Maxiflox eye drops 5mg / ml, 5 ml

Bacterial conjunctivitis caused by microorganisms sensitive to moxifloxacin.

The drug is intended only for topical use in ophthalmic practice. Not intended for use as a subconjunctival injection or for injection into the anterior chamber of the eye.

When carrying out treatment, it is necessary to take into account the official recommendations for antibiotic therapy.

Adults (including elderly patients over 65 years of age) are prescribed 1 drop 3 times / day in the affected eye. Improvement of the condition occurs after 5 days of therapy, but treatment should be continued for another 2-3 days. In the absence of a therapeutic effect after 5 days of therapy, it is recommended to reconsider the diagnosis and the choice of treatment tactics.

The duration of the course of therapy depends on the severity of the patient's condition, clinical and bacteriological characteristics of the infectious process.

In children, no dosage adjustment is required.

No dose adjustment is required in patients with hepatic and renal impairment.

To prevent microbial contamination of the tip of the dropper bottle and the drug, it is necessary to avoid their contact with the eyelids, the skin of the periorbital region and other surfaces.

In order to prevent absorption of the drug through the nasal mucosa, it is necessary to squeeze the nasolacrimal canal with a finger for 2-3 minutes after instillation.

When using several drugs for topical use in ophthalmology, the interval between their use should be at least 5 minutes, eye ointments should be used last.

Eye drops in the form of a clear solution of greenish-yellow color.

1 ml

moxifloxacin hydrochloride 5.45 mg,

which corresponds to the content of moxifloxacin 5 mg

Excipients: boric acid - 3 mg, sodium chloride - 6.5 mg, hydrochloric acid solution 1M / sodium hydroxide solution 1M - up to pH 6.7-7.0, purified water - up to 1 ml.

• Children under 1 year old;

• individual hypersensitivity to the components of the drug;

• hypersensitivity to antibiotics of the quinolone group.

pharmachologic effect

Antibacterial drug from the IV generation group of fluoroquinolones. Inhibits DNA gyrase and topoisomerase IV, which replicate, recombine and repair DNA in a bacterial cell.

Moxifloxacin is active against most strains of microorganisms (both in vitro and in vivo).

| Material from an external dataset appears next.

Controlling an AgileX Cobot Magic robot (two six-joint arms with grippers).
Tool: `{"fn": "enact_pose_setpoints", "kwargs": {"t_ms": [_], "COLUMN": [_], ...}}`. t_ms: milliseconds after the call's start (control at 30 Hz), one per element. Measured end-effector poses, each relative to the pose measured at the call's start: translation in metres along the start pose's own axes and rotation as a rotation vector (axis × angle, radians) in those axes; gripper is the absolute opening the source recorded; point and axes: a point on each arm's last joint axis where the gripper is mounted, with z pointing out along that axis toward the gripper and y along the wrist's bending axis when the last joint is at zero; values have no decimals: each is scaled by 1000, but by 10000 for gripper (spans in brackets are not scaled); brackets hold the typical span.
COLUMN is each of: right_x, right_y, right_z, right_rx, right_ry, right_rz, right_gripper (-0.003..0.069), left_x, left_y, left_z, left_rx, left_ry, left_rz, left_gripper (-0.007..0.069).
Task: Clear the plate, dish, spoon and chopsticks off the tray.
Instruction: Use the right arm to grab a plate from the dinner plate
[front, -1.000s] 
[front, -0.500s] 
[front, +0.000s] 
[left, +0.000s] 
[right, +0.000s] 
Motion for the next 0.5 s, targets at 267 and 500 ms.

Gram-positive bacteria: Corynebacterium spp., Including Corynebacterium diphtheriae; Micrococcus luteus (including strains insensitive to erythromycin, gentamicin, tetracycline and / or trimethoprim); Staphylococcus aureus (including strains insensitive to methicillin, erythromycin, gentamicin, ofloxacin, tetracycline and / or trimethoprim); Staphylococcus epidermidis (including strains that are insensitive to methicillin, erythromycin, gentamicin, ofloxacin, tetracycline and / or trimethoprim); Staphylococcus haemolyticus (including strains insensitive to methicillin, erythromycin, gentamicin, ofloxacin, tetracycline and / or trimethoprim); Staphylococcus hominis (including strains insensitive to methicillin, erythromycin, tetracycline and / or trimetroprim); Staphylococcus warneri (including erythromycin insensitive strains);Streptococcus mitis (including strains insensitive to penicillin, erythromycin, tetracycline and / or trimethoprim); Streptococcus pneumoniae (including strains insensitive to penicillin, gentamicin, erythromycin, tetracycline and / or trimethoprim); Streptococcus of the viridian group (including strains insensitive to penicillin, erythromycin, tetracycline and / or trimethoprim).

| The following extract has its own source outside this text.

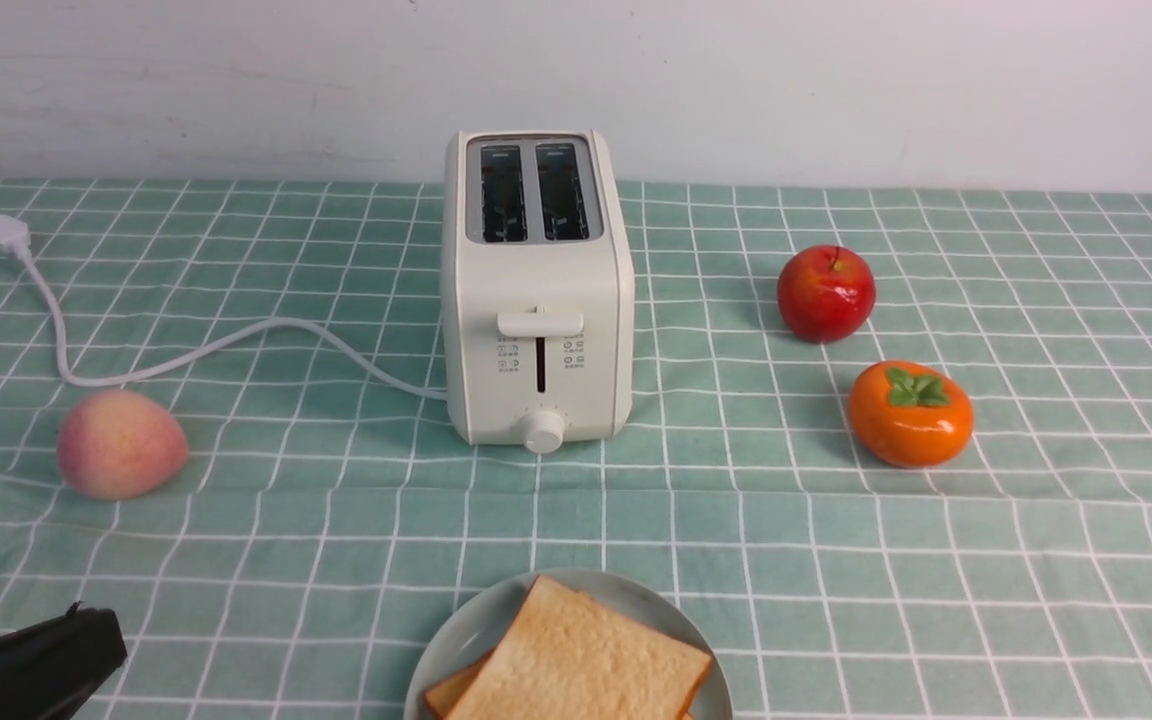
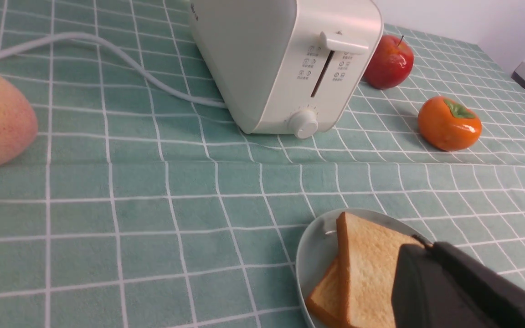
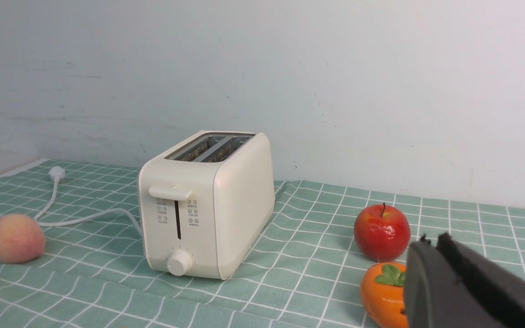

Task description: Take toasted bread from bread machine on blue coffee table place on plate.

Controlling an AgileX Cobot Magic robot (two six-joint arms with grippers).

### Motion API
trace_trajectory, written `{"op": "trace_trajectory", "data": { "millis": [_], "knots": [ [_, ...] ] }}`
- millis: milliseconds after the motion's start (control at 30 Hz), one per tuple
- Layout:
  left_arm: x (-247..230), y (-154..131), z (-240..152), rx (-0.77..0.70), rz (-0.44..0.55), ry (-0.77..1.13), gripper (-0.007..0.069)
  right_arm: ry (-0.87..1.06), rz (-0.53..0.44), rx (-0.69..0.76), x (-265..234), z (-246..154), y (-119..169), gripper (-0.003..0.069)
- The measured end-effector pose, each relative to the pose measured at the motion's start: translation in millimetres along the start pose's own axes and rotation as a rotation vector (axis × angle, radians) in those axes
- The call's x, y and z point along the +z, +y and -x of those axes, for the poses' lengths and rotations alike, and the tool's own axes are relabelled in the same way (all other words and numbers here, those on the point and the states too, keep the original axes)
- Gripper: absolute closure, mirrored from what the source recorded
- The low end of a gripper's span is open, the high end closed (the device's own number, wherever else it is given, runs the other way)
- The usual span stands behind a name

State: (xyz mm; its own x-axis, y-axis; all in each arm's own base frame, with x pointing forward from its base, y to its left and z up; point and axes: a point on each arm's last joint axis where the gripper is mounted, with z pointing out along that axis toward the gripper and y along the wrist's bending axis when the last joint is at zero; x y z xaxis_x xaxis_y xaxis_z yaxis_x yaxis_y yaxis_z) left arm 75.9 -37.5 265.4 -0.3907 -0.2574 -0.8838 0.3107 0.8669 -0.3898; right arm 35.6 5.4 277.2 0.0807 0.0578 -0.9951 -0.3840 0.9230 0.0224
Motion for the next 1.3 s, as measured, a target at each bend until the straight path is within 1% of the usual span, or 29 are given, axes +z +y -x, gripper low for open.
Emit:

Gram-negative bacteria: Acinetobacter lwoffii , Haemophilus influenzae (including ampicillin insensitive strains); Haemophilus parainfluenzae; Klebsiella spp.

Other microorganisms: Chlamydia trachomatis.

Moxifloxacin acts in vitro against most of the microorganisms listed below, but the clinical significance of these findings is unknown.

Gram-positive bacteria: Listeria monocytogenes, Staphylococcus saprophyticus, Streptococcus agalactiae, Streptococcus mitis, Streptococcus pyogenes, Streptococcus groups C, G, F.

Gram-negative bacteria: Acinetobacter baumannii, Acinetobacter calcoaceticus, Citrobacter freundii, Citrobacter koseri, Enterobacter aerogenes, Enterobacter cloacae, Escherichia coli, Klebsiella oxytoca, Klebsiella pneumonia, Moraxella catarrhalis, Morgansellus gum, Moraxella catarrhalis, Morganisella vulutomonus

Anaerobic microorganisms: Clostridium perfringens, Fusobacterium spp., Prevotella spp., Propionibacterium acnes.

Other microorganisms: Chlamydia pneumoniae, Legionella pneumophila, Mycobacterium avium, Mycobacterium marinum, Mycoplasma pneumoniae.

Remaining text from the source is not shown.